La révolution de la diffusion de l’information annoncée grâce aux blogues, wikis, podcasting et aux moyens de réception plus personnalisés (RSS) occulte un phénomène préoccupant : là où la liberté d'expression est telle l'air que l'on respire machinalement, la pollution commerciale menace l'indépendance journalistique. Ailleurs dans le monde, la situation est au pire catastrophique, au mieux préoccupante.
Essayez d'intéresser votre entourage à ce que vous avez lu, vu ou entendu hier soir sur le Web. Ils vont vous écouter, poliment, cherchant désespérément du regard le collègue avec qui ils pourront échanger sur les vraies choses de la vie, celles qu'ils auront apprises dans le journal ou, surtout, à la télé.
Beaucoup moins limité que les médias traditionnels, le Web permet de contourner le barrage informationnel. Mais l'accès plus universel à l'information signifie-t-il pour autant que nous pouvons nous passer de professionnels aptes à livrer une information journalistique ? Chacun son métier. Celui de journaliste peut s'imiter ; il ne s'improvise pas.
La presse du monde tant libre que non libre, religieuse ou civile, partisane ou non partisane, et le journalisme sont tels un vieux couple. La liberté de l'une, lorsqu'elle existe, celle de la presse, n'est pas forcément celle de l'autre, celle du journaliste. Méditez sur cette nuance.
Certes, il y a encore « une presse indépendante », autre nuance à méditer, mais la concentration des médias est telle que de très grandes entreprises de la presse dite libre dominent ce que les gens voient, entendent et lisent.
Les médias du monde libre ne parviennent plus, ou ne le font que peu, à exercer leur mission d’informer. Nous assistons à une élimination en douce de l’indépendance journalistique qu’assuraient jadis les salles de rédaction. Ce qui rapporte remplace ce que l’on rapporte. Pendant ce temps, les journalistes de l'autre monde vivent sous la crainte constante d'être emprisonnés, quand ce n'est carrément éliminés. Qui s’en soucie vraiment ?

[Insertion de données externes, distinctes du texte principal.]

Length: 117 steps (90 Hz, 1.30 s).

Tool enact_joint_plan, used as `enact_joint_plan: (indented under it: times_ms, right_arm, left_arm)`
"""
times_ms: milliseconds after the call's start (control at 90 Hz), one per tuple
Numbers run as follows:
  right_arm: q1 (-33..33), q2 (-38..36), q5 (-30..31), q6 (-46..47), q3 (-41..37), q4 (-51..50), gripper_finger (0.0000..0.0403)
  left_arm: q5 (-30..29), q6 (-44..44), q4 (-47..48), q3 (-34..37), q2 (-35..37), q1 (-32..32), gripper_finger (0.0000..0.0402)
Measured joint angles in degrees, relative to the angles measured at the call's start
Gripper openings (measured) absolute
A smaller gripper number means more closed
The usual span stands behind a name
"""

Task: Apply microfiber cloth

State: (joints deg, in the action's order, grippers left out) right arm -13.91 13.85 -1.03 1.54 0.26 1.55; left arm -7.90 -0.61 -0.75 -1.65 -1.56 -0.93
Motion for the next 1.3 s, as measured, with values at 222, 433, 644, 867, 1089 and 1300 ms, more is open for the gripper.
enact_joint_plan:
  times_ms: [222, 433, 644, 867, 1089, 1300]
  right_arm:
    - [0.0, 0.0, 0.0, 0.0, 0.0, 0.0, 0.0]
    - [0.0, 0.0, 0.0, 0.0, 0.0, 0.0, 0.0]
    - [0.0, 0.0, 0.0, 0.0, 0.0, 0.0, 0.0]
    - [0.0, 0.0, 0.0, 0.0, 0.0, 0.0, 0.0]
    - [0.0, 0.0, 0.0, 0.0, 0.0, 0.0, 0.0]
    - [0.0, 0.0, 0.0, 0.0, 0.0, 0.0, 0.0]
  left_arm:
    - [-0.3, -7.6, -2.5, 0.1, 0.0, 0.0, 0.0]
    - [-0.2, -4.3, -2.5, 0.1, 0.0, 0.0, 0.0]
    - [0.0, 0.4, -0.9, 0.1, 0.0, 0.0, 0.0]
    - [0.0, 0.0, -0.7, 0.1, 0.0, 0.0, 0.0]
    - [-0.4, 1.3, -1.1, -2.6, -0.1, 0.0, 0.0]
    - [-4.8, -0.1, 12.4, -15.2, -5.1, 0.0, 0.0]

Partout, la disparition des professionnels du traitement journalistique de l'information – au profit d’amateurs plus ou moins éclairés – serait un recul dont ne profiteraient que ceux qui n'ont aucune morale quand vient le temps de s'enrichir.
Les citoyens qui publient et qui échangent dans des réseaux plus ou moins formels, faisant circuler faits et idées, posent un défi aux médias traditionnels, mais souhaitons que ce ne soit pas le défi de leur existence même.
C’est en se situant dans une logique de complémentarité d’information, plutôt que de substitution, que les citoyens reporters maintiendront les médias traditionnels sur le qui-vive, et les forceront à respecter l’indépendance journalistique, pour conserver leur crédibilité, la seule carte du jeu de l’information qui les empêchera de disparaître.